Rates for peak-hours usage is set to rise 4.7 per cent to 13.5 cents per kWh, rates for mid-peak usage will go up 2.8 per cent to 11.2 cents per kWh, and off-peak rates will rise 4.2 per cent to 7.5 cents per kWh.
“The energy sector is certainly complex and decisions made have consequences that some wouldn’t expect,” said Yurek. “For instance, this Liberal government’s implementation of the Green Energy Act means Ontarians pay 34.7 cents to 44.5 cents per kWh for solar energy which, when we have an excess of powers, is sold to other jurisdictions for a fraction of that price.
“It just doesn’t make any economic sense and the taxpayer ends up losing.”
The Auditor General noted in his 2011 report that the loss on power sold to other jurisdictions along with the amounts the OPG is contractually obligated to pay to nuclear and hydro-electric generators to not produce power at times when renewable sources are generating too much power gets factored into electricity prices. These are the key reasons Ontarian’s are paying over 60 per cent more on their hydro bills than they paid in 2006.

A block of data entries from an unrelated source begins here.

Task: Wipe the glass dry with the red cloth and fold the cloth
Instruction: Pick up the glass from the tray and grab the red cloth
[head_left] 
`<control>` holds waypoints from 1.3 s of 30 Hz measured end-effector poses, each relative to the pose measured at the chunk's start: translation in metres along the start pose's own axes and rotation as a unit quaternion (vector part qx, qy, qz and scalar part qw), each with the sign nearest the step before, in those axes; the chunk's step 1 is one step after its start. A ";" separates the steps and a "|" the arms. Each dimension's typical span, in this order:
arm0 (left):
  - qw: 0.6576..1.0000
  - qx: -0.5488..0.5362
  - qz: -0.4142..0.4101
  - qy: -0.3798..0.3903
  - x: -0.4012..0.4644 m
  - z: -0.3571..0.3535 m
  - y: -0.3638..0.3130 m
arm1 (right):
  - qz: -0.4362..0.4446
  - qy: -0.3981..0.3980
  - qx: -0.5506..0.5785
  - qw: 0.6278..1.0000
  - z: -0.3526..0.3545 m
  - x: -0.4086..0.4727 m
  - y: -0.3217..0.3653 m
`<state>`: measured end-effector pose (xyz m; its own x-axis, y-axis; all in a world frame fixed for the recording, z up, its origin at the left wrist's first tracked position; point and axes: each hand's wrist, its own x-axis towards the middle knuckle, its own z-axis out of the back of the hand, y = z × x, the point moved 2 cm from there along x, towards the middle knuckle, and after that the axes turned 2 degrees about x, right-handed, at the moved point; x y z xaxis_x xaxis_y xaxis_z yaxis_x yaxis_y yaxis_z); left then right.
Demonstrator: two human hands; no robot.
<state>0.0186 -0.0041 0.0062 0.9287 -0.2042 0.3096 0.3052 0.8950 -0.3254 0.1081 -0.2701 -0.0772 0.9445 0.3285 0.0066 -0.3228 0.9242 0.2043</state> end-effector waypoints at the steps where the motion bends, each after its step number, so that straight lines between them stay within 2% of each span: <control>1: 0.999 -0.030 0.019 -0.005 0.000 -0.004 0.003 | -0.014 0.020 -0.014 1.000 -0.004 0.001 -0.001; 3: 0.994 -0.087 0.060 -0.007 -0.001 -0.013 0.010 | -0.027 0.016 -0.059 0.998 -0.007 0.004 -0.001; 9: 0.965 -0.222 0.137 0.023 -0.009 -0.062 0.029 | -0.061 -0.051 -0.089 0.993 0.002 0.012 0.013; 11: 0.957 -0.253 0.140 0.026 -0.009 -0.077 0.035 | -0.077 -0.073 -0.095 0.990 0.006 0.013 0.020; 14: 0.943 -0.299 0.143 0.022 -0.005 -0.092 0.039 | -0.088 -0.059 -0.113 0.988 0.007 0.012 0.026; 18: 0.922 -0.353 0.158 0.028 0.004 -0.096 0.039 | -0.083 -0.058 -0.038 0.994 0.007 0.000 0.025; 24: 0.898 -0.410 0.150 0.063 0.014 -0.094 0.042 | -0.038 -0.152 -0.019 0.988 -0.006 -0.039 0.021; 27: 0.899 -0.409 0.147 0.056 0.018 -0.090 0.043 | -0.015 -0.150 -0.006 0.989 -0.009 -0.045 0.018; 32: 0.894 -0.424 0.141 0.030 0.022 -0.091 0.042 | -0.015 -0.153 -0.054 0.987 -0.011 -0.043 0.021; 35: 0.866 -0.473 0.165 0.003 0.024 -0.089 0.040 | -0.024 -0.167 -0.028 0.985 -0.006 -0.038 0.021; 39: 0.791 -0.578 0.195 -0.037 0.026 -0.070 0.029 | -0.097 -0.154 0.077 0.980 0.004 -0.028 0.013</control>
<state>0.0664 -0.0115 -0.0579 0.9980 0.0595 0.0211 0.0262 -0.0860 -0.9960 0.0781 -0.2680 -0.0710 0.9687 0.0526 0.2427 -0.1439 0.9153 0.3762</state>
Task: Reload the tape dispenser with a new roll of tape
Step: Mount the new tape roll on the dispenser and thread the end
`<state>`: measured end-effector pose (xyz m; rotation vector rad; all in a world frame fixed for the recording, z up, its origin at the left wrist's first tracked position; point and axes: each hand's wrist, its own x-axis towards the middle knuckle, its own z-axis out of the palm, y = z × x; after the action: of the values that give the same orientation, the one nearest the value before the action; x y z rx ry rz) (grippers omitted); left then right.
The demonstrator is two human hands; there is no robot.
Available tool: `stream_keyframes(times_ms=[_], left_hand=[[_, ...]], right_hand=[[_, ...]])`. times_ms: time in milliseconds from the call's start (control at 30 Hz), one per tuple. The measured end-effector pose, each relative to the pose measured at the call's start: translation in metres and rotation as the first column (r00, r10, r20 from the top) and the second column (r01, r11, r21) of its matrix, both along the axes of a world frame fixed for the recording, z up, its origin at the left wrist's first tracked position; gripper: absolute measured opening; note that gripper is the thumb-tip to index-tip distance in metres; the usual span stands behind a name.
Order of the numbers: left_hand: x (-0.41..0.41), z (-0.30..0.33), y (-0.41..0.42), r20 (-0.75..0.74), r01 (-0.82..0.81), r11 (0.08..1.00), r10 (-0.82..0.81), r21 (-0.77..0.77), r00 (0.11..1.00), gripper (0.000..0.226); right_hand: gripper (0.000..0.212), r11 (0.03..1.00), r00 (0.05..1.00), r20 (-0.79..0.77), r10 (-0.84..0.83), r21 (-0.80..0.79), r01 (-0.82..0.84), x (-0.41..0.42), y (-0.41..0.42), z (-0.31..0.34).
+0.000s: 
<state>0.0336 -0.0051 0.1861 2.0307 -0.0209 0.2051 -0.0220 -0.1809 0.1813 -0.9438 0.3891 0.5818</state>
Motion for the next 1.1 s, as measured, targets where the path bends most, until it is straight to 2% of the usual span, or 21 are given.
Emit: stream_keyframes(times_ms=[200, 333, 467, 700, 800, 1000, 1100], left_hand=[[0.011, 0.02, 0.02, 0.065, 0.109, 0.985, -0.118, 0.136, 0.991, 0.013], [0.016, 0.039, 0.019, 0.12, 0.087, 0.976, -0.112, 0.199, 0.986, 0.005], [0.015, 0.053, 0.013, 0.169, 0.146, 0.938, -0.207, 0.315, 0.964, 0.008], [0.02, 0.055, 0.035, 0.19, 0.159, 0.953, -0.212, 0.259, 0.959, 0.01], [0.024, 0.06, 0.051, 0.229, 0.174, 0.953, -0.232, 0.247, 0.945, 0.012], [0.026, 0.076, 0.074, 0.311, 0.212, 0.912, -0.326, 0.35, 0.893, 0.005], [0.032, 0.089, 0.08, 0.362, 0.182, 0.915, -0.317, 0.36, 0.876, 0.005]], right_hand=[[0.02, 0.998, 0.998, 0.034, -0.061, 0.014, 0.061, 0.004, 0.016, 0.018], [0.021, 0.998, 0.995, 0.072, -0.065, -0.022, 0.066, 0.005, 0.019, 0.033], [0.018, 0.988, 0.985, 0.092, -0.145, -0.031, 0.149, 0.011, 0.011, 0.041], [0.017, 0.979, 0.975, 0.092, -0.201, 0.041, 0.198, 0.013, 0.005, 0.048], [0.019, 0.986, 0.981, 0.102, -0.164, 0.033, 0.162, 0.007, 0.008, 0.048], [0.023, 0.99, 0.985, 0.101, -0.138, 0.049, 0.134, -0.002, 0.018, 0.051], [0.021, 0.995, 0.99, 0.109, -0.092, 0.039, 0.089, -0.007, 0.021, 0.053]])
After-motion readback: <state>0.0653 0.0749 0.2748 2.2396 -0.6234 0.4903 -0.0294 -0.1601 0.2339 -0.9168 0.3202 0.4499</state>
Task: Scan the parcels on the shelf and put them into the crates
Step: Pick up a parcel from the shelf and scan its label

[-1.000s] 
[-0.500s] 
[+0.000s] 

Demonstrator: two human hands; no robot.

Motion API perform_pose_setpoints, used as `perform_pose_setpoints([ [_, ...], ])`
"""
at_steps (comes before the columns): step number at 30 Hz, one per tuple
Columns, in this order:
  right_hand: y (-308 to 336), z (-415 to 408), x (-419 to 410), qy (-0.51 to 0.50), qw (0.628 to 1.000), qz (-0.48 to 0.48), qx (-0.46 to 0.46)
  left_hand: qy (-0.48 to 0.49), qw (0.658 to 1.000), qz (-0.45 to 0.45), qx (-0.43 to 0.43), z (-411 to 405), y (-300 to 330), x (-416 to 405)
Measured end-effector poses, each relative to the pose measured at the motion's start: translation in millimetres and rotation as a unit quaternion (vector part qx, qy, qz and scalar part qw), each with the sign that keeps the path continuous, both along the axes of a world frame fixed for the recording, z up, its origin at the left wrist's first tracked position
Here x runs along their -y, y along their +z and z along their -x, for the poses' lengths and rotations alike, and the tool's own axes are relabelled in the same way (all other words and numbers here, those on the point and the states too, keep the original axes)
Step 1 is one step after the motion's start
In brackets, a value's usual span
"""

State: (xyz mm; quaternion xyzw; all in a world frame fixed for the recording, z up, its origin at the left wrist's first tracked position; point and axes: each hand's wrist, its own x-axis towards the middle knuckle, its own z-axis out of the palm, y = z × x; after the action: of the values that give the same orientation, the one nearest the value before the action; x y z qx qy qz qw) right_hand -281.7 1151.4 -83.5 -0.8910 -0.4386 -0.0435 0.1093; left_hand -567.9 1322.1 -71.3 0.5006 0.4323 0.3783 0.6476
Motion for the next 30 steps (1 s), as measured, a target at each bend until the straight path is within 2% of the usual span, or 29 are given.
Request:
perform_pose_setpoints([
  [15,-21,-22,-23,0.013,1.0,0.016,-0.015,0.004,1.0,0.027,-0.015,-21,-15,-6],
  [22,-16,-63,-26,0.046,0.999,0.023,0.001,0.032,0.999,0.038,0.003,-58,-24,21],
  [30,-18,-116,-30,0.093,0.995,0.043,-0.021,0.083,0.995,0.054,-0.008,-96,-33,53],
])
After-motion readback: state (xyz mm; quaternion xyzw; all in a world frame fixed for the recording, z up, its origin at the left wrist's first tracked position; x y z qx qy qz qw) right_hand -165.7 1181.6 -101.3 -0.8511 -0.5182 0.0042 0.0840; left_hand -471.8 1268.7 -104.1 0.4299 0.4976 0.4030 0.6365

“Essentially, on sunny and windy days, we have to pay our nuclear facility to vent their steam and Niagara Falls to let water flow over the falls without capturing the energy,” said Yurek. “This costs hundreds of millions of dollars every year.”
Yurek went on to note that the Liberals Long-Term Energy Plan released last Fall projects rates to rise by almost 50% in the next few years. While they have promised to remove the Debt Retirement Charge by 2017, farmers will still have to pay this fee until 2019.
The PC Party released a policy paper two years ago outlining ways in which to restructure Ontario’s energy sector to achieve efficiencies and deliver savings. Some of the ideas outlined included monetizing Hydro One and the OPG to achieve cost savings, ending large taxpayer-funded subsidies for green energy developments, and encouraging cost saving consolidations among energy distribution companies.
“These reforms would reduce the overall cost of producing and delivering energy to consumers,” said Yurek. “These cost savings would be passed on to Ontarians in the form of lower rates.”
Yurek also noted that in the PC Party’s Million Jobs Act, cost-effective energy policy is treated as a cornerstone of economic development and job creation.
“Only the PCs understand that affordable energy is not only good for residents in this province, it also entices businesses to invest here and create jobs,” concluded Yurek.